Columbanus and Gall made a journey of several years to establish more monastery sending bases. The great monastery at St. Gall with its magnificent library was one of these. King Agilulf of Lombardy permitted Columbanus to build a monastery at Bobbio on the Trebbia, a southern tributary of the Po.[16]

In recent years scholars have become aware that Celtic monks played a pioneer role as missionaries in Slavic lands. Nearly a century before the Methodius and Cyril arrived in Moravia.[17] There is evidence for the continuing presence of an Irish monastic community in Kiev from the late eleventh century to 1242.[18]

Only a few have here been mentioned of an uncounted army of monks on pilgrimage for Christ from the late sixth to the early eighth century. That one small island should have contributed so rich a legacy to a populous continent remains one of the most arresting facts of European history. The Celtic mission planted a form of Christianity unimpeachable orthodox but singularly lacking in preoccupation with doctrinal issues.[19] “The weight of the Irish influence on the continent,” wrote James Westfall Thompson, “is incalculable. It penetrated the still unchristianized regions of central Europe . . . For three hundreds years the light of Ireland flamed, shedding its rays upon Scotland, England and the Continent, until diminished in the darkness of the Norse invasions.”[20]

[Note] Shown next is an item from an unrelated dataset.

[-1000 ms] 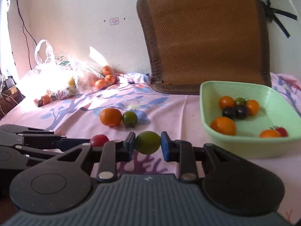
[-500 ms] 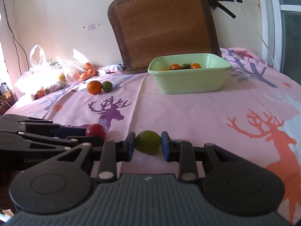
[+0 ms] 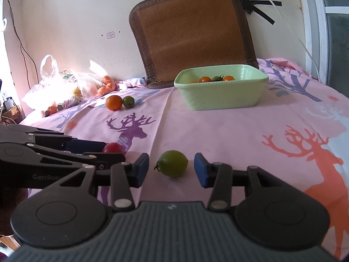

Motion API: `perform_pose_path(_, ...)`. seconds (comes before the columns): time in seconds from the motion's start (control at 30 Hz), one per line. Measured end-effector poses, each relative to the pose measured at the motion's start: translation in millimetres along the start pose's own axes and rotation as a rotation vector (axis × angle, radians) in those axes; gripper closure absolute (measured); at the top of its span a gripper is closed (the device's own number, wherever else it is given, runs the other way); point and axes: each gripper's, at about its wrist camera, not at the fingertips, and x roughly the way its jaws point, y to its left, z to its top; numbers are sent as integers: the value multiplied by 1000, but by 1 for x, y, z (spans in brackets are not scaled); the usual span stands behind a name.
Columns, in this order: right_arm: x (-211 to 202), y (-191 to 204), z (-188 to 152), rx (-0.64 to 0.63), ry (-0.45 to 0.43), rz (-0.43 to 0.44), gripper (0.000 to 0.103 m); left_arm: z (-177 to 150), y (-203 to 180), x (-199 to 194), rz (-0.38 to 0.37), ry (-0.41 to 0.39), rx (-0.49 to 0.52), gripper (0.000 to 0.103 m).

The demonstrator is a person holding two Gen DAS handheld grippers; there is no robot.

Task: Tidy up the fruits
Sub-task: 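Carry the red and green tomatoes into the green bowl and open both tools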

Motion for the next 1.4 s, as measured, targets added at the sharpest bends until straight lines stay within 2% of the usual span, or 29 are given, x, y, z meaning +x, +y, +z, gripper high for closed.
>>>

Chapter 11 Irish Scholars in European Lands. The flow of Irish clerical migration across Europe continued through the eighth, ninth, and tenth centuries. But about the middle of the eighth century a change in motivation and approach is discernible. The early apostles of the movement with their kerygma of salvation give way in large degree to a new generation of professors whose qualifications and interests lay more largely in sacred and profane learning and the liberal arts than in going as exiles to the regions beyond.[21]

Viking Invasions and the Destruction of the Monasteries.

The Viking raids on the monasteries of Iona and Lindisfarne are well-known. Not only the monasteries, but all along the Scottish coastlands and islands, uncounted hermitages and small communities were extinguished.[22] The massacre of the monks of Eigg in 617 marks one of the early incursions of the sea-rovers in the Hebrides. Late in the seventh century they were molesting Irish monastic groups in the Shetlands. But it was a century later still that their raids began to reach the chief Christian centers. We read in the Anglo-Saxon Chronicle the ominous sentence for the year 793: “On the sixth of the Ides of June the ravaging of the heathen men lamentably destroyed God’s church at Lindisfarne.” Some of the Lindisfarne monks were stripped and tortured. In 801 the raiders came again, this time to destroy the buildings with fire. In 806, finding tenacious monks still on the site, the visitors slew as many as 80 of them. The abbey was rebuilt but in 867 was again burned by Danish pirates. In 870 the nuns of Coldingham in Berwickshire mutilated their own faces in order to escape outrage by the invaders; but they were mercilessly put to death with fire. While the nearby coasts were becoming the haunts of freely roving Vikings, on Lindisfarne the remaining monks maintained an existence until 875. In that year, expecting immediate attack they dug up and carried off St. Cuthbert’s and some of St. Aidan’s bones; then, with some lay fugitives, and driving their cattle before them, they crossed at low tide to the mainland and slipped away to safer ground.[23]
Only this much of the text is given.